[Stored records]
+ + + +

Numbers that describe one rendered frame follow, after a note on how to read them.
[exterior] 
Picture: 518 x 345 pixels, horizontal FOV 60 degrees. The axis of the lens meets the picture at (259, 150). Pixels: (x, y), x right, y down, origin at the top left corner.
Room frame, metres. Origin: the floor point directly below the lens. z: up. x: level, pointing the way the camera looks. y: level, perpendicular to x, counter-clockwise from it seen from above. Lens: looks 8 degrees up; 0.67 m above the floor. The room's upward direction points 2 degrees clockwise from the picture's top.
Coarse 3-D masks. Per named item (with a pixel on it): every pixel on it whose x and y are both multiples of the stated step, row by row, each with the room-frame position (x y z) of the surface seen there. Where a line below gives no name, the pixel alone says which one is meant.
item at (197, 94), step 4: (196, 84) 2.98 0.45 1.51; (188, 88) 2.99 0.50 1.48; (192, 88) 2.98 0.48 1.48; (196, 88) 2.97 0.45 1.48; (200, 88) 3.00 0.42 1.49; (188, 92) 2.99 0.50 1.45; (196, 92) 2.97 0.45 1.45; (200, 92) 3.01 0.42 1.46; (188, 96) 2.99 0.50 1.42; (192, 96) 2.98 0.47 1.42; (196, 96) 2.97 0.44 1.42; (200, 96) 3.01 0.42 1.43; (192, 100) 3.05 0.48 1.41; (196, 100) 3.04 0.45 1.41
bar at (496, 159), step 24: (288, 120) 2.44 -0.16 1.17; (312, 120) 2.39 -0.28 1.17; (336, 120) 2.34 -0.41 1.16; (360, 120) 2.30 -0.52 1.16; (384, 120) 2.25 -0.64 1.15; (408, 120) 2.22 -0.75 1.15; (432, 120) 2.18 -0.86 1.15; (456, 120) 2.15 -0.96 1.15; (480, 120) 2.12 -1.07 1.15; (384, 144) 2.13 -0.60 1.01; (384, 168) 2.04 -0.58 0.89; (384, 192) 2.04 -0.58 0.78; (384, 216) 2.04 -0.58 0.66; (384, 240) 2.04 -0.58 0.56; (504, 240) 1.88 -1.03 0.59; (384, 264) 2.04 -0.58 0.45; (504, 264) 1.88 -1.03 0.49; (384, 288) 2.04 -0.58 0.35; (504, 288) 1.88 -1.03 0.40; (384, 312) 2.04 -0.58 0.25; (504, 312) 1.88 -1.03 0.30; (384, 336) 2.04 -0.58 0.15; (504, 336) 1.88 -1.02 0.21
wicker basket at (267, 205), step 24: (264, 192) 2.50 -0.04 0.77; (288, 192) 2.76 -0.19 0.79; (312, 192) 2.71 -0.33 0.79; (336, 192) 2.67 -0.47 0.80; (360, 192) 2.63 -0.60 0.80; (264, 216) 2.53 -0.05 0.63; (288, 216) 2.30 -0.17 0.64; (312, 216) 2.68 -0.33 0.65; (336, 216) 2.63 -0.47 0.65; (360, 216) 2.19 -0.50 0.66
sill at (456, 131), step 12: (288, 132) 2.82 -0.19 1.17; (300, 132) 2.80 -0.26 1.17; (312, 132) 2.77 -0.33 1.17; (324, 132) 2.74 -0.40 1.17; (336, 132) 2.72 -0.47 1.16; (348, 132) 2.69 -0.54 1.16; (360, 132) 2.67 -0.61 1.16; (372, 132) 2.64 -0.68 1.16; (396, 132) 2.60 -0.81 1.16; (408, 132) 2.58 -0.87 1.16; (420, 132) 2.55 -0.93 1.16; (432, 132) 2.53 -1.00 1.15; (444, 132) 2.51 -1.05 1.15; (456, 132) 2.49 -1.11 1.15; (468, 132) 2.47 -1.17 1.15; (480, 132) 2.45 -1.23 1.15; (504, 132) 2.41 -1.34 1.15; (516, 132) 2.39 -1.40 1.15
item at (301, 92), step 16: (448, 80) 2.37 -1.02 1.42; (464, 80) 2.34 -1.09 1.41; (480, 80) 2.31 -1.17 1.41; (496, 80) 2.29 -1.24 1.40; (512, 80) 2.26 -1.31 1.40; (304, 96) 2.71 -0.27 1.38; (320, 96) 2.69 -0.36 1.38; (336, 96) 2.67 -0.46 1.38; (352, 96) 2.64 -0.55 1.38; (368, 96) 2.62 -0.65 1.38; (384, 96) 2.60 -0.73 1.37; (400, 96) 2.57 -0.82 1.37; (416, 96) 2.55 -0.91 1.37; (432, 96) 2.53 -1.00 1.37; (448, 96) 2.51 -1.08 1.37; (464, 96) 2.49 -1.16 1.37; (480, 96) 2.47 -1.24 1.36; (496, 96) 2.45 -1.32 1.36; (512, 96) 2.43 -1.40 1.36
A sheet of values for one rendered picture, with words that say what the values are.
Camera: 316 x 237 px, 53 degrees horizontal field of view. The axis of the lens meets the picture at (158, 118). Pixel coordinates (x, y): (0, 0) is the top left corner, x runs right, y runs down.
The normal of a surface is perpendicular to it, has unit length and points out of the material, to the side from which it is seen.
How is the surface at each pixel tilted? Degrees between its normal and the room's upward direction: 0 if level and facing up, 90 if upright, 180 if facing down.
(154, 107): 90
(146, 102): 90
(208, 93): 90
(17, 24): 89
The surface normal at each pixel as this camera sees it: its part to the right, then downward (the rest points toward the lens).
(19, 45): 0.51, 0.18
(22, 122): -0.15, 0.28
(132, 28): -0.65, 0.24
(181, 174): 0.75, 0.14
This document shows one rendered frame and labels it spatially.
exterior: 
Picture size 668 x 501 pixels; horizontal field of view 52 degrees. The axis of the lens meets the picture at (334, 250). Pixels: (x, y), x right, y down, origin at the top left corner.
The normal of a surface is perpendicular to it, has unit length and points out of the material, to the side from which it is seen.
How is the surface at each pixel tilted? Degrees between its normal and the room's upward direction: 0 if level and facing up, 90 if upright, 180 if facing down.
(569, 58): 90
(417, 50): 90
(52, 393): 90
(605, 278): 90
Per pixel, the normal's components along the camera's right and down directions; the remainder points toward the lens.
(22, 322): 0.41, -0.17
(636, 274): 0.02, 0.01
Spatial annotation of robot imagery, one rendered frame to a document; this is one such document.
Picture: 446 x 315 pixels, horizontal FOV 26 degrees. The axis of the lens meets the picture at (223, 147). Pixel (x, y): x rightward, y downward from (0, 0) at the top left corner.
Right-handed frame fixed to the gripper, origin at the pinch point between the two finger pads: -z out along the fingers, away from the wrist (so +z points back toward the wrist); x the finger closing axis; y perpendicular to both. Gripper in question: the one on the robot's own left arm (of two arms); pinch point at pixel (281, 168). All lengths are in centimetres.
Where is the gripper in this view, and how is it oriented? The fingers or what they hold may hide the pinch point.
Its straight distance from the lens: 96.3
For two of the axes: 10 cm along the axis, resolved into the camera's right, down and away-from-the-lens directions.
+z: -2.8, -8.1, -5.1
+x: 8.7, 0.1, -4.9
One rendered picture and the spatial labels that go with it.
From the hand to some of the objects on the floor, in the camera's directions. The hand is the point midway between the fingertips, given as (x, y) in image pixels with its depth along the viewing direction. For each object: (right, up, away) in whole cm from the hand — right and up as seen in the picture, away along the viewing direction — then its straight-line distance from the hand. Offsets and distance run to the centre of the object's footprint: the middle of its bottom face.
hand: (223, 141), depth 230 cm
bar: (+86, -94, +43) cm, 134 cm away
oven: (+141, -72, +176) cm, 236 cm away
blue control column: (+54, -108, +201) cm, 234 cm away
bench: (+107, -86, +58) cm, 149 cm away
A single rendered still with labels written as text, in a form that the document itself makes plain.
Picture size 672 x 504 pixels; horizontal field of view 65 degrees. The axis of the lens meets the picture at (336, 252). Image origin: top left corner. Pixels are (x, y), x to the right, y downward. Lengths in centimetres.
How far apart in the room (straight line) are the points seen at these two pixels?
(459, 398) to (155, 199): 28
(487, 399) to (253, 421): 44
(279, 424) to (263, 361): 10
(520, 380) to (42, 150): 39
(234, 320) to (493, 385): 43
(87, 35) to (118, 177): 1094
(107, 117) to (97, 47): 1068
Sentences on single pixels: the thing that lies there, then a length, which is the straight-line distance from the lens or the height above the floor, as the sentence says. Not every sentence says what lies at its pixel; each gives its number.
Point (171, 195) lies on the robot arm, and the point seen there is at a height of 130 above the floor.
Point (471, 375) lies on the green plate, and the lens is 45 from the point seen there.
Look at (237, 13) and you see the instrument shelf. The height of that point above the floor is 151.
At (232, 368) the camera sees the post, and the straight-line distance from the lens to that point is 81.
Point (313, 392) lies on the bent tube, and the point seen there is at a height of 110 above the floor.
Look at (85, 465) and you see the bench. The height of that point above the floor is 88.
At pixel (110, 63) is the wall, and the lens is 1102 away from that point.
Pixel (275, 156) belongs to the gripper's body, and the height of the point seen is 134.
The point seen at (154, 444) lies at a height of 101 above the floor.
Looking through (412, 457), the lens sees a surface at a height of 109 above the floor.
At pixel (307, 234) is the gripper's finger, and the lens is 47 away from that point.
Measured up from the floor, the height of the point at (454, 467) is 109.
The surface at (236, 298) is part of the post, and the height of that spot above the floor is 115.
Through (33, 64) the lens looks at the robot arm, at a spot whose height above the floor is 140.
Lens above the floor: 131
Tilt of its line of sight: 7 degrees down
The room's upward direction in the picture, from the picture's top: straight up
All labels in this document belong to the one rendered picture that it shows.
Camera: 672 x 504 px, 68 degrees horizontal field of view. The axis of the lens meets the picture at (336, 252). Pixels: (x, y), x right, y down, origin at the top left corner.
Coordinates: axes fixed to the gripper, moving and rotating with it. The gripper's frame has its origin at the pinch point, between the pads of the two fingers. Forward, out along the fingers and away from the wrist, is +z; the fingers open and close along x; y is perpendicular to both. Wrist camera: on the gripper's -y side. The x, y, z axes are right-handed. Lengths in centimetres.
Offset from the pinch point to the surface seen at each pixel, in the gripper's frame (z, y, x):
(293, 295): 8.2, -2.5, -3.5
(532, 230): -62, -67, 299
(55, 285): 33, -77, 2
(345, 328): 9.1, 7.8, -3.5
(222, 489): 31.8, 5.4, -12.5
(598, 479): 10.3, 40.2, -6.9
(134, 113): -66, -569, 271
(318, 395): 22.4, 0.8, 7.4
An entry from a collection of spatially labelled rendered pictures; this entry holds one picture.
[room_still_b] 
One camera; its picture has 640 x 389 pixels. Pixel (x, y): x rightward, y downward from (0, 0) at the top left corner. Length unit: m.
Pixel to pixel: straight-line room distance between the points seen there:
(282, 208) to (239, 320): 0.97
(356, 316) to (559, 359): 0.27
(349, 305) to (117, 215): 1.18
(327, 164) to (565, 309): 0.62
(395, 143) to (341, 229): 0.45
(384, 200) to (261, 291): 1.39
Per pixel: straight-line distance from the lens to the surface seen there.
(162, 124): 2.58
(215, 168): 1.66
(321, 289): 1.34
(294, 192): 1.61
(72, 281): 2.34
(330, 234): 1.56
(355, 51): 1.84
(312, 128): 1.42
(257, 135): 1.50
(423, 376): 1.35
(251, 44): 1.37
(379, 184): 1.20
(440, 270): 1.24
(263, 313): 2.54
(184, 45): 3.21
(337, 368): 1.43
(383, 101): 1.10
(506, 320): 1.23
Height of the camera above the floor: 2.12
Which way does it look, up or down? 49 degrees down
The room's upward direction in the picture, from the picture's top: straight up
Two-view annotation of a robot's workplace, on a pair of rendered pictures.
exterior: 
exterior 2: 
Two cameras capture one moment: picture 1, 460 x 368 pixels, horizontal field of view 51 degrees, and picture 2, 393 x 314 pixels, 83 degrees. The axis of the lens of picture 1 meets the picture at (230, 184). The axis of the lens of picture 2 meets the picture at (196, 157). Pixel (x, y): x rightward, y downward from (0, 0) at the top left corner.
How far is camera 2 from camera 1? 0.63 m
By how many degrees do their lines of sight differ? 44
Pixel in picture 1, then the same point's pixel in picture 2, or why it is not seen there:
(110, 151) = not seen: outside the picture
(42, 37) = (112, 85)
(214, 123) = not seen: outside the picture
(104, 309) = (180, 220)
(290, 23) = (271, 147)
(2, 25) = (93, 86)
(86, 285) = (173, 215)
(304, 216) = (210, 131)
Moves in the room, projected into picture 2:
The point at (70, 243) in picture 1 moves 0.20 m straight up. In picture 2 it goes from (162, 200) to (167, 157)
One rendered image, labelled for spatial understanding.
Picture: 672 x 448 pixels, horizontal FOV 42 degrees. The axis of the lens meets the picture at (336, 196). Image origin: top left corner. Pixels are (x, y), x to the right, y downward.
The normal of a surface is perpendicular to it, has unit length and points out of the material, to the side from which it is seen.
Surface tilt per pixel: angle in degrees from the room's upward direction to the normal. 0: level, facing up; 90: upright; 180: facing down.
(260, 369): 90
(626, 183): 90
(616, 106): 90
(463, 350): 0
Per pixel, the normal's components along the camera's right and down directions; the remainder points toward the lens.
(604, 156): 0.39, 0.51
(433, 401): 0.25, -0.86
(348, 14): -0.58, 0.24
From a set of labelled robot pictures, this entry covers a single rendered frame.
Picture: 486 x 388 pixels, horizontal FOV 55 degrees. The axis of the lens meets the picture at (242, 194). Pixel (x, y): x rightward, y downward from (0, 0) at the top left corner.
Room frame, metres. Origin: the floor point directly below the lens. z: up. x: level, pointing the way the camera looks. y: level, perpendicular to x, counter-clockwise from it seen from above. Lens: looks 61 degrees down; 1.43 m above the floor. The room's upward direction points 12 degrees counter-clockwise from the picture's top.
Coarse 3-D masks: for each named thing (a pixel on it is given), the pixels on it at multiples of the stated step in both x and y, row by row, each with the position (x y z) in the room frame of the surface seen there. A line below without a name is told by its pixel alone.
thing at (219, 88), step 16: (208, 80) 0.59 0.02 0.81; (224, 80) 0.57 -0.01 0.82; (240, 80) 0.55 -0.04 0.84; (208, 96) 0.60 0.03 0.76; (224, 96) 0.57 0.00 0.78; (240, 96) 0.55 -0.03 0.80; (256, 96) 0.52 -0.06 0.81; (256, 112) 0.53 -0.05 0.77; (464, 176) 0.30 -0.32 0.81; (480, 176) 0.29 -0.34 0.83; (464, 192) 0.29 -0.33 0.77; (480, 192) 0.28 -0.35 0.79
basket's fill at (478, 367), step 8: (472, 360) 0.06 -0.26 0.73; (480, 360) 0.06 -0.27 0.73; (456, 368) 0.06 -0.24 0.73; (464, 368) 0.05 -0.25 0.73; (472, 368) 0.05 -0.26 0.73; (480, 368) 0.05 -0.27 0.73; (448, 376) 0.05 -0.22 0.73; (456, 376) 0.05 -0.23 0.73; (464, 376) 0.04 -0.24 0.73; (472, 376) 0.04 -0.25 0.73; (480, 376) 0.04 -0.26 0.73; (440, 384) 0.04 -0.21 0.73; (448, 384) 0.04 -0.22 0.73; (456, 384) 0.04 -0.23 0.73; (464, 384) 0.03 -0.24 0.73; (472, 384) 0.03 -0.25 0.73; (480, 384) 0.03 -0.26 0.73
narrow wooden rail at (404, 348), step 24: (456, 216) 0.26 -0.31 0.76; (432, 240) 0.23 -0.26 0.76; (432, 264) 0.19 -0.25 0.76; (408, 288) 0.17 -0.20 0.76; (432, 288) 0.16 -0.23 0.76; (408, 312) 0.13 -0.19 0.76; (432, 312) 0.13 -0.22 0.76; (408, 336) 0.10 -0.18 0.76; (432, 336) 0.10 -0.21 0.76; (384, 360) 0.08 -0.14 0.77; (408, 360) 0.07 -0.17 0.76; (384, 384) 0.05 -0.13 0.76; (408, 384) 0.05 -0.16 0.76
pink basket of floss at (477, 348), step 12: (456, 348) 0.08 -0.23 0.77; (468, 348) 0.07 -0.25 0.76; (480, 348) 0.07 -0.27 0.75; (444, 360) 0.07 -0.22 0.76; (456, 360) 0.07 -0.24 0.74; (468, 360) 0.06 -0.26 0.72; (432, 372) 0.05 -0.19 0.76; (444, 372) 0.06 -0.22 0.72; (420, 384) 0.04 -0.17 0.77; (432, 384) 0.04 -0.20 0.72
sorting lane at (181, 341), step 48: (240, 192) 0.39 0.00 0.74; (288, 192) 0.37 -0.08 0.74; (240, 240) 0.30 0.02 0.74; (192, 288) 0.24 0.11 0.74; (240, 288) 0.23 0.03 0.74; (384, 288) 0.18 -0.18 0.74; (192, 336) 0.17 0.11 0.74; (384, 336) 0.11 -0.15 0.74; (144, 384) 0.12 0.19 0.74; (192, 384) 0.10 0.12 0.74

+ + + +

Give only the number of lines in the records that include the word "pads".

§ Output for this exercise
2